DIRECTIONS FOR THIS TASK: Repeat, word for word, all the data that follows, and exclude the pictures.
··········
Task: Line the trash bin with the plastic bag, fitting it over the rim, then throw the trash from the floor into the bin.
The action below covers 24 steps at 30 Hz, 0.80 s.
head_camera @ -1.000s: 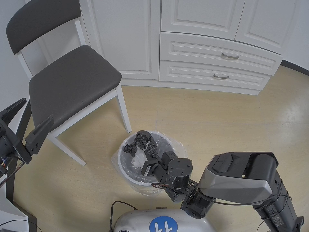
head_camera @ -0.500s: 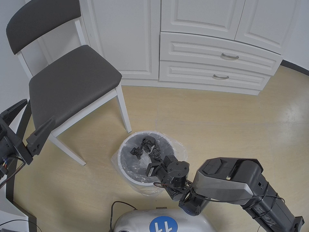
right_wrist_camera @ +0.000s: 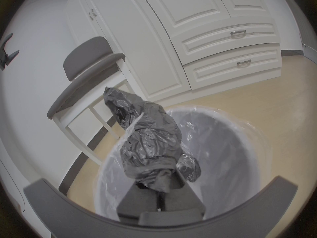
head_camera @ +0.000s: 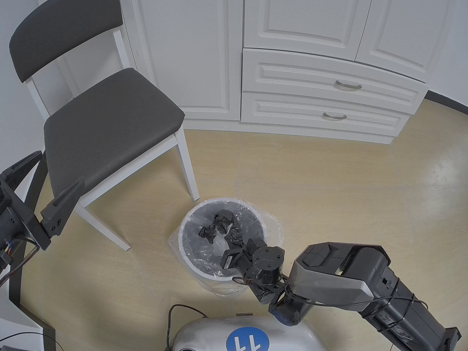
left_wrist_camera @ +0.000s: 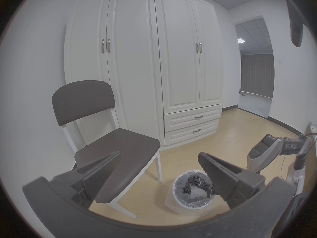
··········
ANSWER SECTION:
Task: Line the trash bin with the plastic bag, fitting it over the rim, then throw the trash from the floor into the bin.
The action below covers 24 steps at 30 Hz, 0.80 s.
head_camera @ -1.000s: 
head_camera @ -0.500s: 
right_wrist_camera @ +0.000s: 
head_camera @ +0.000s: 
left_wrist_camera @ +0.000s: 

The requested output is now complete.